AWARDS, HONORS: C. Day Lewis fellow of poetry, Greater London Arts Association, 1982-84; first prize, National Poetry Competition, British Broadcasting Corp., 1983, for "Whoever She Was"; Eric Gregory Award, British Society of Authors, 1984; Book Award, Scottish Arts Council, 1986, for Standing Female Nude; first prize, "Poems about Painting" competition, Peterloo Poets, 1986, for "The Virgin Punishing the Infant"; Somerset Maugham Award, Society of Authors, 1987, for Selling Manhattan; Dylan Thomas Award, 1989, for The Other Country; Book Award, Scottish Arts Council, 1989; Cholmondeley Award, 1992; Book Award, Scottish Arts Council, 1993, for Mean Time; Whitbread Award and Forward Poetry Prize, both 1993, both for Mean Time; Lannan Award, 1995; Order of the British Empire, 1995; Signal Poetry Award, 1997, for Stopping for Death: Poems of Death and Loss, 2001, for The Oldest Girl in the World; shortlist, Forward Poetry Prize, 1999, for The World's Wife; National Lottery grant, 2000.
WRITINGS:
POETRY
Fleshweathercock, and Other Poems, Outposts (Walton-on-Thames, Surrey, England), 1973.
Fifth Last Song, Headland (Wirral, Merseyside, England), 1982.
Standing Female Nude, Anvil Press (London, England), 1985.
Thrown Voices, Turret Books (London, England), 1986.
Selling Manhattan, Anvil Press (London, England), 1987.
The Other Country, Anvil Press (London, England), 1990.

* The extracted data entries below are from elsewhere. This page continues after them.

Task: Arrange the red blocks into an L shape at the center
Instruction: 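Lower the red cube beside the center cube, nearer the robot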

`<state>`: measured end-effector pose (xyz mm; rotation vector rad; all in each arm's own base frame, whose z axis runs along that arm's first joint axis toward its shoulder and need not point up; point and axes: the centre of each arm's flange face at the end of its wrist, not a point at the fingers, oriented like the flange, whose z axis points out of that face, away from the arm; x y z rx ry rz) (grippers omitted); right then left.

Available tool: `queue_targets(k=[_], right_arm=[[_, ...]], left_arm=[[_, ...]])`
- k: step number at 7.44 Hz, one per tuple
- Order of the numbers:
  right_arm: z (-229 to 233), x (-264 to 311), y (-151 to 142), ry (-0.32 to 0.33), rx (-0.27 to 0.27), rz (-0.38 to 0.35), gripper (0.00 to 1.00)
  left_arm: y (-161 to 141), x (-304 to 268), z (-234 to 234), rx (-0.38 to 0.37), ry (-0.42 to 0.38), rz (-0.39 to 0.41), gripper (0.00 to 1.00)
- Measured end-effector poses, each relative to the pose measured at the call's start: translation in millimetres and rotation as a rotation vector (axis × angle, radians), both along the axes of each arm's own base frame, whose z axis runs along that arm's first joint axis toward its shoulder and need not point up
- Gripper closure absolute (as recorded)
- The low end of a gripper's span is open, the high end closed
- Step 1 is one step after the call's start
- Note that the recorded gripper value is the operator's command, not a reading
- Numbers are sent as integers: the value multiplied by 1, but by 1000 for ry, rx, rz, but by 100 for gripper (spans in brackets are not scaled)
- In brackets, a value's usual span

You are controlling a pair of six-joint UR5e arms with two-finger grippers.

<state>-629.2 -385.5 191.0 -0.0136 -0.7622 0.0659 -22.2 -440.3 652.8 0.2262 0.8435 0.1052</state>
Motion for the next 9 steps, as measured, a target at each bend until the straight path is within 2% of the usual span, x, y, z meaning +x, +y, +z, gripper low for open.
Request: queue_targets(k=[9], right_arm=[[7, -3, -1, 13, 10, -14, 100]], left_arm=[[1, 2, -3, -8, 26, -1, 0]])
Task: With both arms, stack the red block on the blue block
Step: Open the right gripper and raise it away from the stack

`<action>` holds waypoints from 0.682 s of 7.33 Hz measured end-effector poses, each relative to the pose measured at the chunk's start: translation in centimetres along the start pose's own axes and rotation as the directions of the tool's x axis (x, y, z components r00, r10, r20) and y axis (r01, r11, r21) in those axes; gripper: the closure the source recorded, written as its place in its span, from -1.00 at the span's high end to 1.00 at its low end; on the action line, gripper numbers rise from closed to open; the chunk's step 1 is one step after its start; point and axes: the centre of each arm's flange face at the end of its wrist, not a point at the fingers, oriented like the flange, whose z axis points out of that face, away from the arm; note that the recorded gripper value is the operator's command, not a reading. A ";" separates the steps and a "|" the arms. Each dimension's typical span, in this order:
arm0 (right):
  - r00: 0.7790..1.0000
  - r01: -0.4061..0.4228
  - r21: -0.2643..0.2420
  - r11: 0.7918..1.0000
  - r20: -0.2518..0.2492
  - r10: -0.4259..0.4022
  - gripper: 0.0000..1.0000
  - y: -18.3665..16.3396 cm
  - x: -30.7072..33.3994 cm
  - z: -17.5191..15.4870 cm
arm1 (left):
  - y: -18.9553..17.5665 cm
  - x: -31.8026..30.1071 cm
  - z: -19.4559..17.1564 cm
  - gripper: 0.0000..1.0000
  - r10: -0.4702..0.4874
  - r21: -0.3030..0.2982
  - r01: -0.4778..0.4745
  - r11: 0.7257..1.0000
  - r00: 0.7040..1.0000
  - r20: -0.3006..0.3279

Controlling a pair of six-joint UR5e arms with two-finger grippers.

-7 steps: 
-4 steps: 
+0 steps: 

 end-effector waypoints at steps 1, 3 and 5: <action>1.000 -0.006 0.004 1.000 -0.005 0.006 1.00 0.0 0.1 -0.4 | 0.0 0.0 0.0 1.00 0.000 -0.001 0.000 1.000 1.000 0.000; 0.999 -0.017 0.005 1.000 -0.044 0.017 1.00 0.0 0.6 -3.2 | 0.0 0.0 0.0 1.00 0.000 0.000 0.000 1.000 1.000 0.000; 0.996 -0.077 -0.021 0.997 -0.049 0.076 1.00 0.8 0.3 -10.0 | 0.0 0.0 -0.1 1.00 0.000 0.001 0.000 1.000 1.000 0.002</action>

Mean Time, Anvil Press (London, England), 1993.
Selected Poems, Penguin (London, England)/Anvil Press (London, England), 1994.

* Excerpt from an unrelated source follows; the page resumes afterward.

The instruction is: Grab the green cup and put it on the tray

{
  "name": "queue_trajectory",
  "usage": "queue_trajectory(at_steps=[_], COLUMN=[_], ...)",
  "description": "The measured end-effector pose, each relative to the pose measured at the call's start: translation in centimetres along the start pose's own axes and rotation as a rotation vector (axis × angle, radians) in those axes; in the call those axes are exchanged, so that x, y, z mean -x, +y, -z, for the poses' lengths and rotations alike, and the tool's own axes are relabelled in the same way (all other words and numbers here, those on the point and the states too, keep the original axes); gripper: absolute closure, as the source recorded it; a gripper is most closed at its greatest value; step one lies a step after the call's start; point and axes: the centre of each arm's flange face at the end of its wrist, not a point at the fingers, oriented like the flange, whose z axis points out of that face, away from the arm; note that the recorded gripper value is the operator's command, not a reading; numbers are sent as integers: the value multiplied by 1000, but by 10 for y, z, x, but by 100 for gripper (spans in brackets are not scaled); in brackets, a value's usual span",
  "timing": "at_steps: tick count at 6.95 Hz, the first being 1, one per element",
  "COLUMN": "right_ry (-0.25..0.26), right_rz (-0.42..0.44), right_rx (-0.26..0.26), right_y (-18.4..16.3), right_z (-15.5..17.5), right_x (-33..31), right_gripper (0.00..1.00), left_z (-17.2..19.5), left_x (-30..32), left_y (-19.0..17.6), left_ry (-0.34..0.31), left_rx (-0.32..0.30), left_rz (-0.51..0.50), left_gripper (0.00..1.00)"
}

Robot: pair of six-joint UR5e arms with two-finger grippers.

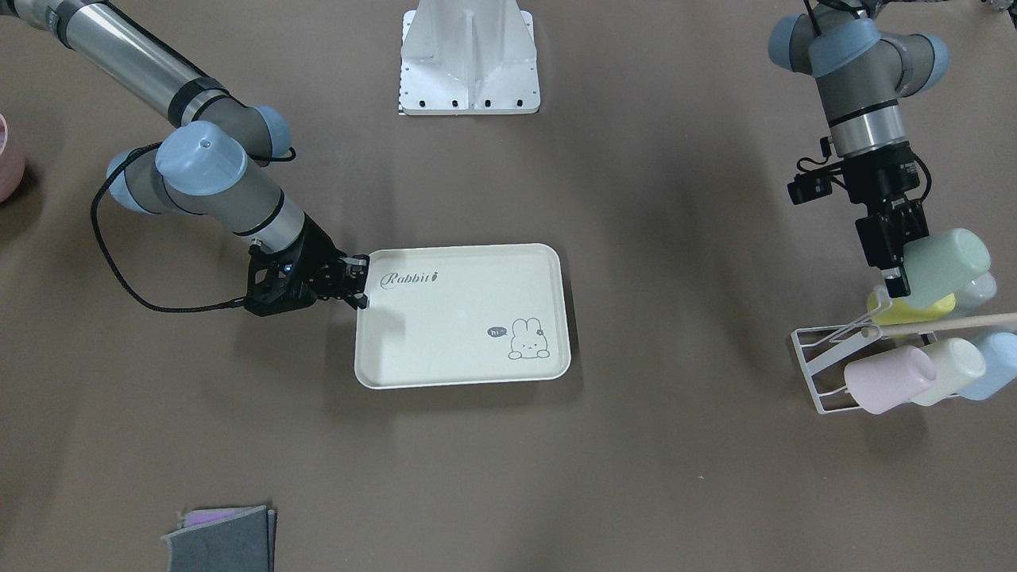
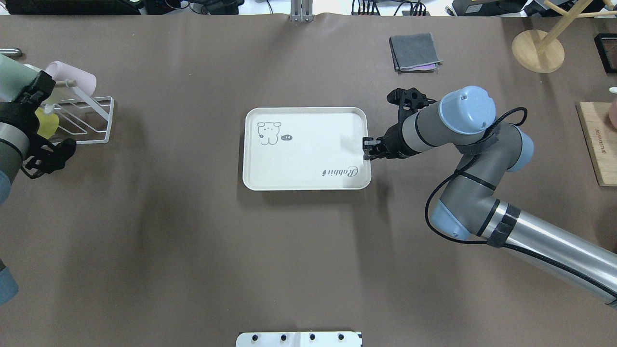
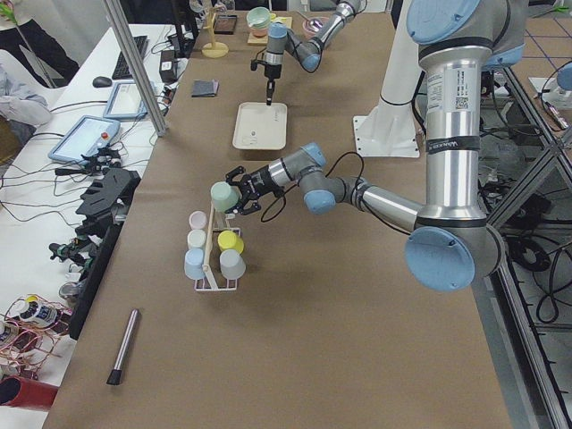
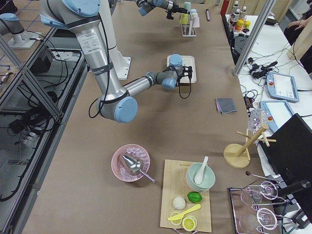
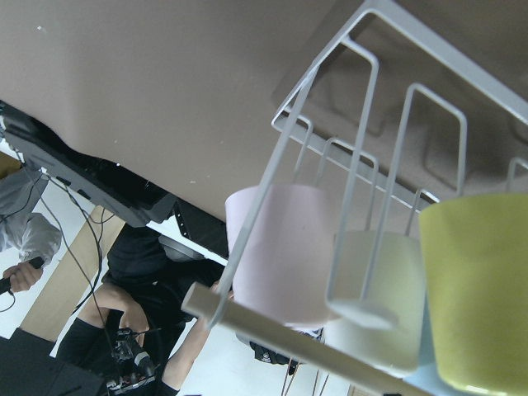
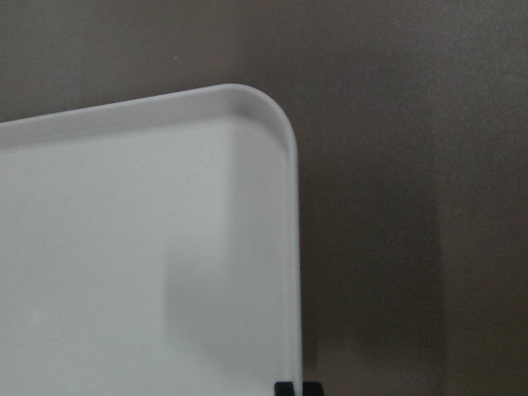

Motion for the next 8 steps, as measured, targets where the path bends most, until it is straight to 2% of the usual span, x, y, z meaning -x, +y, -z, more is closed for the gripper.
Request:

The Pamphlet, Anvil Press (London, England), 1999.
The World's Wife, Picador (New York, NY), Faber & Faber (London, England), 2000.
PLAYS
Take My Husband (two-act), first produced in Liverpool, England, at Liverpool Playhouse, December 4, 1982.
Cavern of Dreams (two-act), first produced in Liverpool at Liverpool Playhouse, August 3, 1984.

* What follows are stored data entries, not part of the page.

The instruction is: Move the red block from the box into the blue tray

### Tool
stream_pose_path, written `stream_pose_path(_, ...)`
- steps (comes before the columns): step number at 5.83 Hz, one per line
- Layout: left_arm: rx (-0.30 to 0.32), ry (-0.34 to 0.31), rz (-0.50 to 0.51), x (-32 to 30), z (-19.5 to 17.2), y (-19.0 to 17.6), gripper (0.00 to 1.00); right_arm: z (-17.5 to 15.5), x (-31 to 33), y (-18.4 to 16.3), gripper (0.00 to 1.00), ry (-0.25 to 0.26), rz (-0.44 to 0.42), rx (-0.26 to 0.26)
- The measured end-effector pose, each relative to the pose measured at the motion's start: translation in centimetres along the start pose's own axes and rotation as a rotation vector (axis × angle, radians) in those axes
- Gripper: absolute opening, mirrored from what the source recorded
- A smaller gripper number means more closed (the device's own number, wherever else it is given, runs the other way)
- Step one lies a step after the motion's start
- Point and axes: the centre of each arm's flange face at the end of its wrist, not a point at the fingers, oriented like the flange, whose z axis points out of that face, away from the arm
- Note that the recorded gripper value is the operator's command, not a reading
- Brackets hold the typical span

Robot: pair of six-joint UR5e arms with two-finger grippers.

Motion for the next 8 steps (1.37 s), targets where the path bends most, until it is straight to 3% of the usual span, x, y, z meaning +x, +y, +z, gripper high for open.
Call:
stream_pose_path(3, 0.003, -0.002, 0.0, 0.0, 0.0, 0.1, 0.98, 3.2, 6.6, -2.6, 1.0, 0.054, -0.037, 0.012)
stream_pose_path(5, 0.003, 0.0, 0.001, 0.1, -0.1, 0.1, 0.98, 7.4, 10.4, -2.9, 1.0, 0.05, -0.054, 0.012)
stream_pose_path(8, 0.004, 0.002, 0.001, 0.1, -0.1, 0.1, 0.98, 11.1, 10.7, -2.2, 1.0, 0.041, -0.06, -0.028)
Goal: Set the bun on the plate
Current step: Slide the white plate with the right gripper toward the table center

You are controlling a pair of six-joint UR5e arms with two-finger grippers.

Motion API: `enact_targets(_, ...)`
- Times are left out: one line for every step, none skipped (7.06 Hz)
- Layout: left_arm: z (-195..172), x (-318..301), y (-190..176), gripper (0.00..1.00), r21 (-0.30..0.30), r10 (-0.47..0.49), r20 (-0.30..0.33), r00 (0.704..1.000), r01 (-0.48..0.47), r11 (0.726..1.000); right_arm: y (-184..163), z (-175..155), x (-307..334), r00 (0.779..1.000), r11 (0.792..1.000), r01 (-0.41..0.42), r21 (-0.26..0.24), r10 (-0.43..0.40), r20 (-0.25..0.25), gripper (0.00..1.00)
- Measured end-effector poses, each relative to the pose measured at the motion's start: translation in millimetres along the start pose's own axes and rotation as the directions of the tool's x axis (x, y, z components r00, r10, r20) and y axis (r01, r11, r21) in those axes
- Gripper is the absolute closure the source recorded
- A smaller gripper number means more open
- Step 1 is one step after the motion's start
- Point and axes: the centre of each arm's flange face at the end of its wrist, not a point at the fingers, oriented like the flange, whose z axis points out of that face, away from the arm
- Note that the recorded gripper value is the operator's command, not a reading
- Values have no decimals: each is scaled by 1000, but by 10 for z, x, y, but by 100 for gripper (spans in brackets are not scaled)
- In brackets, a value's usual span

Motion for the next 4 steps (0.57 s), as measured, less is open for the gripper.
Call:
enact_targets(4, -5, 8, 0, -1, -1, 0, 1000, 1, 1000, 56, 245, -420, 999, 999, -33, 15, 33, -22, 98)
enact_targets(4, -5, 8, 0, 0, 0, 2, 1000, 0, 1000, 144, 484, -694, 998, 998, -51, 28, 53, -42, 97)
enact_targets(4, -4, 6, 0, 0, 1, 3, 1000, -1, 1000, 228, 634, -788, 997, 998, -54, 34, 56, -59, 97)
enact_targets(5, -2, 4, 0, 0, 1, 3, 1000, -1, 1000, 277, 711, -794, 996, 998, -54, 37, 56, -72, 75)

Loss (one-act), first broadcast by BBC-Radio, July 22, 1986.
Little Women, Big Boys (one-act), first produced in London, England, at Almeida Theatre, August 8, 1986.
FOR CHILDREN
(Adaptor) Grimm Tales, Faber & Faber (London, England), 1996.
Meeting Midnight (poems), Faber & Faber (London, England), 1999.
(With Jackie Kay, Roger McGough, Gareth Owen, Brian Patten) Five Finger-Piglets (poems), Macmillan (London, England), 1999.
The Oldest Girl in the World, Faber & Faber (London, England), 2000.
OTHER
(Editor) Home and Away, Southern Arts (Thamesdown, England), 1988.
(Editor and contributor) I Wouldn't Thank You for a Valentine: Anthology of Women's Poetry, illustrated by Trisha Rafferty, Viking (New York, NY), 1992, published as I Wouldn't Thank You for a Valentine: Poems for Young Feminists, Holt (New York, NY), 1993.
(Editor) Stopping for Death: Poems of Death and Loss, illustrated by Trisha Rafferty, Holt (New York, NY), 1996.
(Editor) Time's Tidings: Greeting the Twenty-first Century, Anvil Press (London, England), 1999.
Duffy's manuscripts are housed at the Robert W. Woodruff Library, Emory University.
ADAPTATIONS: Duffy's version of Grimms' fairy tales has been adapted for the stage.
SIDELIGHTS: Carol Ann Duffy is an award-winning English poet who, according to Danette DiMarco in Mosaic, is the poet of "post-post war England: Thatcher's England." Duffy is best known for writing love poems that often take the form of monologues. Her verses, as an Economist reviewer described them, are typically "spoken in the voices of the urban disaffected, people on the margins of society who harbour resentments and grudges against the world." Although she knew she was a lesbian since her days at St. Joseph's convent school, her early love poems give no indication of her homosexuality; the object of love in her verses is someone whose gender is not specified. Not until her 1993 collection, Mean Time, and 1994's Selected Poems, does she begin to write about homosexual love.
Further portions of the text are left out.